> [Dataset entries]:
- Opening Delimiter -
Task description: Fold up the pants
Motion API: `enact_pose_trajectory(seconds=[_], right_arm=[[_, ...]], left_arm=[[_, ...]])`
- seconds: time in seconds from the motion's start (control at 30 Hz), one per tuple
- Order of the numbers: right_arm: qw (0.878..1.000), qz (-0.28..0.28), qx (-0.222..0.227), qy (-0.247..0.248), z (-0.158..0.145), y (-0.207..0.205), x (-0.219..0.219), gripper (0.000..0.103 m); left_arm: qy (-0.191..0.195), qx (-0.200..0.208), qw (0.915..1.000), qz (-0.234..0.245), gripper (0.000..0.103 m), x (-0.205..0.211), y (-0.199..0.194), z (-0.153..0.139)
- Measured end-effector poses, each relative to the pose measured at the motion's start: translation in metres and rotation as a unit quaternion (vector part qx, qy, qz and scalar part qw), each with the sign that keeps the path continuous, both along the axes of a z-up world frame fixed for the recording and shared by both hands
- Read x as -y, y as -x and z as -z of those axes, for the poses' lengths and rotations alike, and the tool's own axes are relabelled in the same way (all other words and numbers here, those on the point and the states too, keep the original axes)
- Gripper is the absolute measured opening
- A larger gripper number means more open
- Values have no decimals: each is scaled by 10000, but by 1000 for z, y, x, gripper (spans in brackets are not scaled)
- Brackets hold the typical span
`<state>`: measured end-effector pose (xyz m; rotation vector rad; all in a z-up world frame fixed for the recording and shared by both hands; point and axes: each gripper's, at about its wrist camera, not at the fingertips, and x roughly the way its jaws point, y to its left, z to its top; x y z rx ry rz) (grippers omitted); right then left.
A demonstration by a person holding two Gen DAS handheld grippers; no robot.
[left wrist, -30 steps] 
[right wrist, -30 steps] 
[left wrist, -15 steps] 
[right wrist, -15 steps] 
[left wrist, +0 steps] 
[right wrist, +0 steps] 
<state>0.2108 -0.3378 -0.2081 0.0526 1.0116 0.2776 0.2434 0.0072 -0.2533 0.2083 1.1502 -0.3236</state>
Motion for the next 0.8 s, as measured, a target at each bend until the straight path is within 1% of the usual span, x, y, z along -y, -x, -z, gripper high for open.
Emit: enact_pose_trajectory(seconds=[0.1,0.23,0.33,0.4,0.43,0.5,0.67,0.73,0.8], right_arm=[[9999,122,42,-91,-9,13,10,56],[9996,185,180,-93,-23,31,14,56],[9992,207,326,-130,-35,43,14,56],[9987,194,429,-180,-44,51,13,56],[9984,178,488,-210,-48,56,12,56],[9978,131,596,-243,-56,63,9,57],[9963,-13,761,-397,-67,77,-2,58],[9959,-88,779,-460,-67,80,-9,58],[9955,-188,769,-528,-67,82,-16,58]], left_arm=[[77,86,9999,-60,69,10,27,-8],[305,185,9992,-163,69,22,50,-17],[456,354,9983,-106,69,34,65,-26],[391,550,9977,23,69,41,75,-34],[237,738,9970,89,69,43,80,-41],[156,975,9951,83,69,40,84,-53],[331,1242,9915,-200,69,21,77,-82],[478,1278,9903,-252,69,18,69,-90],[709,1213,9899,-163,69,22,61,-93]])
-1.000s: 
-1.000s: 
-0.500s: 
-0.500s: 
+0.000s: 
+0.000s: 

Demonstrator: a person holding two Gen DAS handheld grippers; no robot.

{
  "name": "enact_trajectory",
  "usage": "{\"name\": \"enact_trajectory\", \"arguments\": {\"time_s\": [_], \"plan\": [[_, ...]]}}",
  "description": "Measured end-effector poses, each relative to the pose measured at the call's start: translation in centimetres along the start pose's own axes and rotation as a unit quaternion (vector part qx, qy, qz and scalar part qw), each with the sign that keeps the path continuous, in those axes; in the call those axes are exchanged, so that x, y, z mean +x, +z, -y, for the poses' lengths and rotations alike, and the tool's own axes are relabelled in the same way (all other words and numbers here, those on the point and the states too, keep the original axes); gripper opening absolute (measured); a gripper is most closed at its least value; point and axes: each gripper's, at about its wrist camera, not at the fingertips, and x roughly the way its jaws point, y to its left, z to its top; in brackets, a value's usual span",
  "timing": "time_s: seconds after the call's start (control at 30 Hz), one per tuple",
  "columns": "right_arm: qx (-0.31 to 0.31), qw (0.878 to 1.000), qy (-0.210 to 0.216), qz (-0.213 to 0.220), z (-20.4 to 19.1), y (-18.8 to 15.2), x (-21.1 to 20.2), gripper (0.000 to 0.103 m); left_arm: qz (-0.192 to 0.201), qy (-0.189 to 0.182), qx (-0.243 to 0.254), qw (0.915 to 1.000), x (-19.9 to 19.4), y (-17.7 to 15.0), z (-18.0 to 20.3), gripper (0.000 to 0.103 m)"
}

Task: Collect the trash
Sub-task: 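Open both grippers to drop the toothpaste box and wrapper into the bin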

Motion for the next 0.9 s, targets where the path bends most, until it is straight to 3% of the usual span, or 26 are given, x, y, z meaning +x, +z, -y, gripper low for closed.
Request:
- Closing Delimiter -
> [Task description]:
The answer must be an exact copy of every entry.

> [Solved exercise]:
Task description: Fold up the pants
Motion API: `enact_pose_trajectory(seconds=[_], right_arm=[[_, ...]], left_arm=[[_, ...]])`
- seconds: time in seconds from the motion's start (control at 30 Hz), one per tuple
- Order of the numbers: right_arm: qw (0.878..1.000), qz (-0.28..0.28), qx (-0.222..0.227), qy (-0.247..0.248), z (-0.158..0.145), y (-0.207..0.205), x (-0.219..0.219), gripper (0.000..0.103 m); left_arm: qy (-0.191..0.195), qx (-0.200..0.208), qw (0.915..1.000), qz (-0.234..0.245), gripper (0.000..0.103 m), x (-0.205..0.211), y (-0.199..0.194), z (-0.153..0.139)
- Measured end-effector poses, each relative to the pose measured at the motion's start: translation in metres and rotation as a unit quaternion (vector part qx, qy, qz and scalar part qw), each with the sign that keeps the path continuous, both along the axes of a z-up world frame fixed for the recording and shared by both hands
- Read x as -y, y as -x and z as -z of those axes, for the poses' lengths and rotations alike, and the tool's own axes are relabelled in the same way (all other words and numbers here, those on the point and the states too, keep the original axes)
- Gripper is the absolute measured opening
- A larger gripper number means more open
- Values have no decimals: each is scaled by 10000, but by 1000 for z, y, x, gripper (spans in brackets are not scaled)
- Brackets hold the typical span
`<state>`: measured end-effector pose (xyz m; rotation vector rad; all in a z-up world frame fixed for the recording and shared by both hands; point and axes: each gripper's, at about its wrist camera, not at the fingertips, and x roughly the way its jaws point, y to its left, z to its top; x y z rx ry rz) (grippers omitted); right then left.
A demonstration by a person holding two Gen DAS handheld grippers; no robot.
[left wrist, -30 steps] 
[right wrist, -30 steps] 
[left wrist, -15 steps] 
[right wrist, -15 steps] 
[left wrist, +0 steps] 
[right wrist, +0 steps] 
<state>0.2108 -0.3378 -0.2081 0.0526 1.0116 0.2776 0.2434 0.0072 -0.2533 0.2083 1.1502 -0.3236</state>
Motion for the next 0.8 s, as measured, a target at each bend until the straight path is within 1% of the usual span, x, y, z along -y, -x, -z, gripper high for open.
Emit: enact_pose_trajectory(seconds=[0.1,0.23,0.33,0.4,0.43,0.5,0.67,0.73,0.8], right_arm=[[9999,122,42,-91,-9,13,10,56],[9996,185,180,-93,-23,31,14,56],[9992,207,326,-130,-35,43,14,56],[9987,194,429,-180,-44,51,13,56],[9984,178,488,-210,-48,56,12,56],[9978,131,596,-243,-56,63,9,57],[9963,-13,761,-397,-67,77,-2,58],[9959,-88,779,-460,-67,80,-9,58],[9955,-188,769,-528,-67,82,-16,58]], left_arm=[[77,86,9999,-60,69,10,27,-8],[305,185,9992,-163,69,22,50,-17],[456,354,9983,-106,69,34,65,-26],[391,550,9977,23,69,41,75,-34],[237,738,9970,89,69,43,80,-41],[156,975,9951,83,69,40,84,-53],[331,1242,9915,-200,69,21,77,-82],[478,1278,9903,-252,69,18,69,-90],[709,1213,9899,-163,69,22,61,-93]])
-1.000s: 
-1.000s: 
-0.500s: 
-0.500s: 
+0.000s: 
+0.000s: 

Demonstrator: a person holding two Gen DAS handheld grippers; no robot.

{
  "name": "enact_trajectory",
  "usage": "{\"name\": \"enact_trajectory\", \"arguments\": {\"time_s\": [_], \"plan\": [[_, ...]]}}",
  "description": "Measured end-effector poses, each relative to the pose measured at the call's start: translation in centimetres along the start pose's own axes and rotation as a unit quaternion (vector part qx, qy, qz and scalar part qw), each with the sign that keeps the path continuous, in those axes; in the call those axes are exchanged, so that x, y, z mean +x, +z, -y, for the poses' lengths and rotations alike, and the tool's own axes are relabelled in the same way (all other words and numbers here, those on the point and the states too, keep the original axes); gripper opening absolute (measured); a gripper is most closed at its least value; point and axes: each gripper's, at about its wrist camera, not at the fingertips, and x roughly the way its jaws point, y to its left, z to its top; in brackets, a value's usual span",
  "timing": "time_s: seconds after the call's start (control at 30 Hz), one per tuple",
  "columns": "right_arm: qx (-0.31 to 0.31), qw (0.878 to 1.000), qy (-0.210 to 0.216), qz (-0.213 to 0.220), z (-20.4 to 19.1), y (-18.8 to 15.2), x (-21.1 to 20.2), gripper (0.000 to 0.103 m); left_arm: qz (-0.192 to 0.201), qy (-0.189 to 0.182), qx (-0.243 to 0.254), qw (0.915 to 1.000), x (-19.9 to 19.4), y (-17.7 to 15.0), z (-18.0 to 20.3), gripper (0.000 to 0.103 m)"
}

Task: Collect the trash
Sub-task: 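Open both grippers to drop the toothpaste box and wrapper into the bin
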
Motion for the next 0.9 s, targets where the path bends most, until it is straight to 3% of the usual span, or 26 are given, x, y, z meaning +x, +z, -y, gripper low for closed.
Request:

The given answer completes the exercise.